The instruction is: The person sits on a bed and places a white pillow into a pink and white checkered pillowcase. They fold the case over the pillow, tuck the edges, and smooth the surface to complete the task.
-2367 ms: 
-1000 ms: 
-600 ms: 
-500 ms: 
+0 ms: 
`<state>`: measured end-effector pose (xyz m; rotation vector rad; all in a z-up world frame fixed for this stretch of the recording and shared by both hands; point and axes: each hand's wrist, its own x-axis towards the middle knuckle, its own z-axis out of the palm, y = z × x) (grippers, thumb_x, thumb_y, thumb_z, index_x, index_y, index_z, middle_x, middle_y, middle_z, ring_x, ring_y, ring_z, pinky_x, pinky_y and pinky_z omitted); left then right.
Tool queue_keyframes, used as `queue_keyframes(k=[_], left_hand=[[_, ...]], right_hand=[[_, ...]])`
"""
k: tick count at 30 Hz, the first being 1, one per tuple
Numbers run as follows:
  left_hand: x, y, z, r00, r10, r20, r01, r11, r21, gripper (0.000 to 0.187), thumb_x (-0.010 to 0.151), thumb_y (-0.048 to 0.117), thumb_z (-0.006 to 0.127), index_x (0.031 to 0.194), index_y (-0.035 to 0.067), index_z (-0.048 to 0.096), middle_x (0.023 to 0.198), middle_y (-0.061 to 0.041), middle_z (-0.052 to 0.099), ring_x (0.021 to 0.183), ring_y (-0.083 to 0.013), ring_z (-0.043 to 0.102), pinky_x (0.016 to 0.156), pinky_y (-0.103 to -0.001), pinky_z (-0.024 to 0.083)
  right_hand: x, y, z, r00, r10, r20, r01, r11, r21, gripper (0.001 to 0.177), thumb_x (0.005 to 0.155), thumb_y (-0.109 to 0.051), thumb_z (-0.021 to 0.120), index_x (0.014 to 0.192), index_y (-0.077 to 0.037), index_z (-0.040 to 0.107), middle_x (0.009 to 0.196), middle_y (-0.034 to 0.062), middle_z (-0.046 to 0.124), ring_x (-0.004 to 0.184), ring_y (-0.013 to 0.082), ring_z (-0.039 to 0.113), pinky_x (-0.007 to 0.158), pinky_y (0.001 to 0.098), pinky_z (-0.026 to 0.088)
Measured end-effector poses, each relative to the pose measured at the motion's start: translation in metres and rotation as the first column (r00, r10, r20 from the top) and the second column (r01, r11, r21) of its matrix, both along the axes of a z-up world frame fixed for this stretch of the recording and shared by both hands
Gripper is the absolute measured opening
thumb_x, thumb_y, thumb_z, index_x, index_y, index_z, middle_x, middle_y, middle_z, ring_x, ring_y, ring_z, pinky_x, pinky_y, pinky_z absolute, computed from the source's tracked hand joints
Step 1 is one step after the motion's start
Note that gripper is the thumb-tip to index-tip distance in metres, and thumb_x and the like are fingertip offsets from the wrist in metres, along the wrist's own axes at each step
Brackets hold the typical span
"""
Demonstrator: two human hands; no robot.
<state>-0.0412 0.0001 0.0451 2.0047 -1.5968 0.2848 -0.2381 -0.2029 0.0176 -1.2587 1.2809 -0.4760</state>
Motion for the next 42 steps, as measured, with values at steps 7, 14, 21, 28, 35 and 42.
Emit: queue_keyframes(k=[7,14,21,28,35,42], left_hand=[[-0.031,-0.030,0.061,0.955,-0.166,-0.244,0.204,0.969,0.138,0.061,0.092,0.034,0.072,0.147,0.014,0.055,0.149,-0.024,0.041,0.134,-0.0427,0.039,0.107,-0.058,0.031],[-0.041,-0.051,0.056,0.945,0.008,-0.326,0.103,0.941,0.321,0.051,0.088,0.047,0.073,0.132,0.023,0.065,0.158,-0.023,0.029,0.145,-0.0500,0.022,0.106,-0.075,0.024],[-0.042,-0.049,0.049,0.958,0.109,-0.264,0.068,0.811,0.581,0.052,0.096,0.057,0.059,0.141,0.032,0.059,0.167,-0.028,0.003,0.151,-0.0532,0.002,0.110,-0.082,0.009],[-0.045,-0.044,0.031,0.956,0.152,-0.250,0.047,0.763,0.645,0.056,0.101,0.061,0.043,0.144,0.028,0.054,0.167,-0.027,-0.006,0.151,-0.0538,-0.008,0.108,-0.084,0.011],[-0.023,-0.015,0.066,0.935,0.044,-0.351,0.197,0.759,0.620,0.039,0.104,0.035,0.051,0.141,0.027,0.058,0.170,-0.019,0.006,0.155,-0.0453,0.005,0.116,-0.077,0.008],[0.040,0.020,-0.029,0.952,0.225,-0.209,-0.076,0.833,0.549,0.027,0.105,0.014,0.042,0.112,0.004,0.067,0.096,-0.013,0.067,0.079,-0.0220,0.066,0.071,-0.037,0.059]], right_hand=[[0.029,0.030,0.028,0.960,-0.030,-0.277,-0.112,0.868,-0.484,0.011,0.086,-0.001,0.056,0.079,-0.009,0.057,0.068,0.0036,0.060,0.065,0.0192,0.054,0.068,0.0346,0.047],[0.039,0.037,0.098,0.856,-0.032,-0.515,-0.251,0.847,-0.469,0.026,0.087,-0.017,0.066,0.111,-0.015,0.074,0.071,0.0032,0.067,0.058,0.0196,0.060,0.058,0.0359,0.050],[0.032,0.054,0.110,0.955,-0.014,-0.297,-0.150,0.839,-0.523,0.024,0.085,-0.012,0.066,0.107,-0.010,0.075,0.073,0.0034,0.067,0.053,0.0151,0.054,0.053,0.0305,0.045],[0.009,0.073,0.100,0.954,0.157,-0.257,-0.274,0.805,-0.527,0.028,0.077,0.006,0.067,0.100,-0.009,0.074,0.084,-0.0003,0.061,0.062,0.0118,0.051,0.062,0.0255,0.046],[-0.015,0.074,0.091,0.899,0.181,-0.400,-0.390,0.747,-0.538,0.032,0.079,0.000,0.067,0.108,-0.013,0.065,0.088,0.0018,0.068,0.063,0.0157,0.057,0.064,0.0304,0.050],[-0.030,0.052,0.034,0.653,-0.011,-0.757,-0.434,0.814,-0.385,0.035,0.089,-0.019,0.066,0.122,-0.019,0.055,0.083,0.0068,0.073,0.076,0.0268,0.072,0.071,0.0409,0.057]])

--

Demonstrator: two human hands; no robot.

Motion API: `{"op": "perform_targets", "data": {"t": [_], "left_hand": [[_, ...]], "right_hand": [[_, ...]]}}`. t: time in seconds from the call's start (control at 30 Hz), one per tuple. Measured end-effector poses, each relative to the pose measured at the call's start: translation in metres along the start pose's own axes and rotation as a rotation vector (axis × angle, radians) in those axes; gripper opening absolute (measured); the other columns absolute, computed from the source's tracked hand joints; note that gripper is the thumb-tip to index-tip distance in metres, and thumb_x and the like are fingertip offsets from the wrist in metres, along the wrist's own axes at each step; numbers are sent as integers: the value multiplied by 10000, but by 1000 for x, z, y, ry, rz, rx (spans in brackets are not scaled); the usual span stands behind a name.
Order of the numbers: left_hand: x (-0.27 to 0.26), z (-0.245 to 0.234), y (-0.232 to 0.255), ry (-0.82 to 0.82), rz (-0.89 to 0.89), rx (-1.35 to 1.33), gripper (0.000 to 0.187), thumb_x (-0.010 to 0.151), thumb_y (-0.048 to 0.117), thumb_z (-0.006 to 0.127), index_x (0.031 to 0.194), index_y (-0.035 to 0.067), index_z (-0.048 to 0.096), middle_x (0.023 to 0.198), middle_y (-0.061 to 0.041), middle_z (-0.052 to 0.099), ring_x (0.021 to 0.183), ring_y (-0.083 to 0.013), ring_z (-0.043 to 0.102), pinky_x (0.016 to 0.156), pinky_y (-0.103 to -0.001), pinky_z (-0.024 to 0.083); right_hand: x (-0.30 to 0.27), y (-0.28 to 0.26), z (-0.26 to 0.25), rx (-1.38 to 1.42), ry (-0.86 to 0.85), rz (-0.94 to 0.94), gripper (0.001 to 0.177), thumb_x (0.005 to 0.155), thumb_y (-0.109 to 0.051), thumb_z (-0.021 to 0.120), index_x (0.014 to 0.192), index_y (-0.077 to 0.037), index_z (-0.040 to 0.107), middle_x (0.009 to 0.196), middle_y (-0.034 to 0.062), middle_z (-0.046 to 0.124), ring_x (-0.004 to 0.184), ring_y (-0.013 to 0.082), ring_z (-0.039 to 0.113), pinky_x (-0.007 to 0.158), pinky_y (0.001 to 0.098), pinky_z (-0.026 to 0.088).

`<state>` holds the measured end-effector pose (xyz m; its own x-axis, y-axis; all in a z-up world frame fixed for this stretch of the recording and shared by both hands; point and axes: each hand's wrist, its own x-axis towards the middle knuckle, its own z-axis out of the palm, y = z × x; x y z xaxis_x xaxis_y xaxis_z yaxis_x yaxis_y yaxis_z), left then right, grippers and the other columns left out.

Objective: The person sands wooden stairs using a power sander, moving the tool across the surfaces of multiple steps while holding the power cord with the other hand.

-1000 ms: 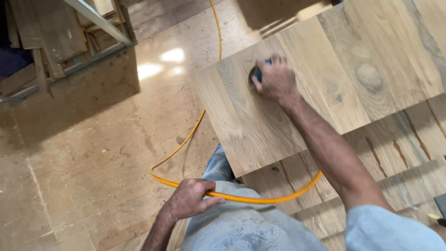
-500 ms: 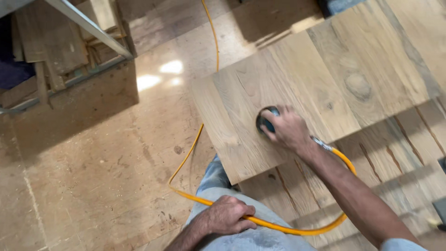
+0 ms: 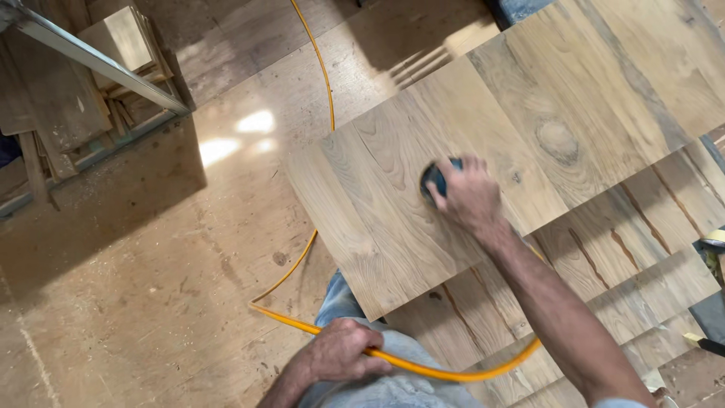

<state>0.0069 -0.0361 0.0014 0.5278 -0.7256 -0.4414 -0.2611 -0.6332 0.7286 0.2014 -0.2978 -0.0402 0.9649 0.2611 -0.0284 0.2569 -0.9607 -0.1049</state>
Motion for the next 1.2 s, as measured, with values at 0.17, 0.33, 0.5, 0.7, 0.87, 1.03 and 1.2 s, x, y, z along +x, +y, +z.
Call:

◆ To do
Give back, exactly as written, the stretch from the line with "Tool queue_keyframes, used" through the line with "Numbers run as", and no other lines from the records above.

◆ Answer space
Tool queue_keyframes, used as `queue_keyframes(k=[_], left_hand=[[_, ...]], right_hand=[[_, ...]])`
"""
k: tick count at 30 Hz, the first being 1, one per tuple
Numbers run as follows:

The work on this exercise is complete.